Why
After deploying this website, I came to realize a fundamental fact of the internet: it’s full of bots.
Though most bot traffic is detected and filtered by the Umami analytics system, I’m still skeptical that the numbers that are shown to me are a legitimate reflection of actual human traffic on the website.
I wanted to create some sort of system where I can, almost surely, verify the “human-ness” of this site’s visitors. The Human Test page is just that.

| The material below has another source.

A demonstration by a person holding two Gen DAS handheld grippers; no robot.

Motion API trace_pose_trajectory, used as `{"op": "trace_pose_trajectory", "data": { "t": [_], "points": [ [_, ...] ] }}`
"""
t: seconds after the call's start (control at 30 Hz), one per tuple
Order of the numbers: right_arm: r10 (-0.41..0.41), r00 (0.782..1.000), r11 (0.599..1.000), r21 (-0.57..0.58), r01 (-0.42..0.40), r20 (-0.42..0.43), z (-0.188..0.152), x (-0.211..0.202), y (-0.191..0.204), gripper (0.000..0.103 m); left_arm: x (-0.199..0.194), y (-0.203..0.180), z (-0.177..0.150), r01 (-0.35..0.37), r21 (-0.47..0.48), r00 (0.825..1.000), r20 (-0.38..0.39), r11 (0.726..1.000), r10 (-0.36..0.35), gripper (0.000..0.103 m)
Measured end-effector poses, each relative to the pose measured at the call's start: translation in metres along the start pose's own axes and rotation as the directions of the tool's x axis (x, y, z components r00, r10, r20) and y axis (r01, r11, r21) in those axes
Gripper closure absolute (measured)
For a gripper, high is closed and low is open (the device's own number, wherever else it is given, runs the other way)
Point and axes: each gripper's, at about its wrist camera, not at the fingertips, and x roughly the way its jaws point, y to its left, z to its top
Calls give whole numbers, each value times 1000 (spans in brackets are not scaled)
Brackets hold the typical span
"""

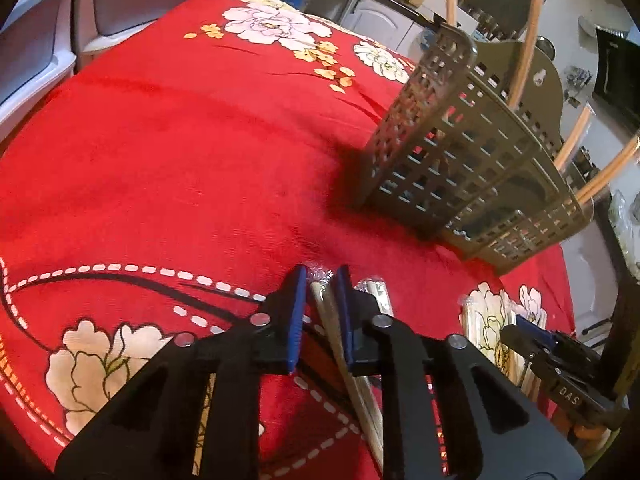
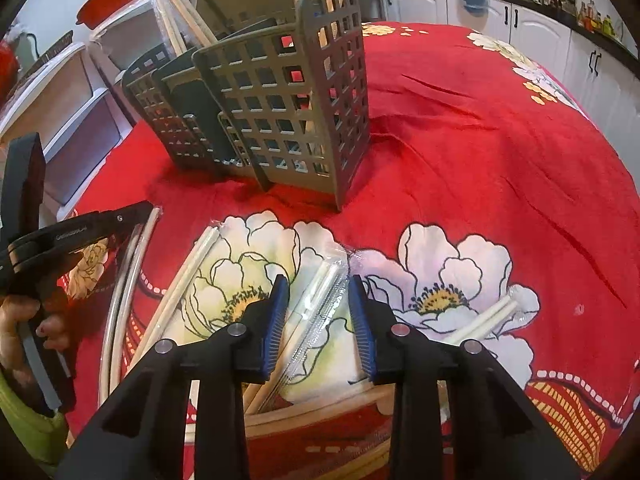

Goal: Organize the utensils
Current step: 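Close the left tool on a chopstick while the right tool grasps another chopstick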

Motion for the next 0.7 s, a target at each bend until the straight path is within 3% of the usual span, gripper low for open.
{"op": "trace_pose_trajectory", "data": {
  "t": [0.3,0.37,0.7],
  "points": [
    [-14,1000,1000,8,14,5,8,6,5,83,-9,19,0,83,-99,997,14,992,-82,98],
    [11,1000,999,42,-11,10,11,6,2,91,-16,20,0,75,-94,997,37,993,-72,98],
    [103,991,993,45,-107,87,28,-16,20,95,-62,18,10,107,-59,984,151,992,-97,98]
  ]
}}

There’s also a slightly interesting but technical reason, which I will discuss later.
The Idea
The idea is very simple. It’s simply a form (not a CAPTCHA1) that asks some fairly rudimentary questions about the purpose of your visit. As an optional reward, you get to put your name (and even a message) on “the wall”. It’s hidden until submission, so submitting feels like opening something (a true reward) not appending to a list you’ve already seen. I hope this is enough incentive for people to try and prove their human-ness.
The Stack
The site already runs on Cloudflare Pages, so the form submission goes to a Pages Function. Before it writes anything to the database, it does a few checks. There’s a honeypot field bots fill in and humans never see, a time check that rejects anything submitted in under two seconds, and IP-hash rate limiting (one submission per 24 hours, hashed with a salt, never stored raw2).
Submissions land in a Cloudflare D1 database. Each successful write also triggers a Resend email to my inbox with the full submission.
The More Interesting Reason
Currently, the site is already running Umami, which gives me information about page views, referrers, session durations, etc., all without cookies, but I cannot be truly confident that these visitors are human. But every submission on the human test page gives me a ground-truth label. If you cross-reference the submission timestamps against the analytics sessions, you get feature vectors with known labels.
With enough confirmed human sessions I can start building a small classifier: given an analytics fingerprint, how likely is this visitor to be human? It’s a toy problem, but it’s my own data, and I collected it myself. There’s a particular charm to that.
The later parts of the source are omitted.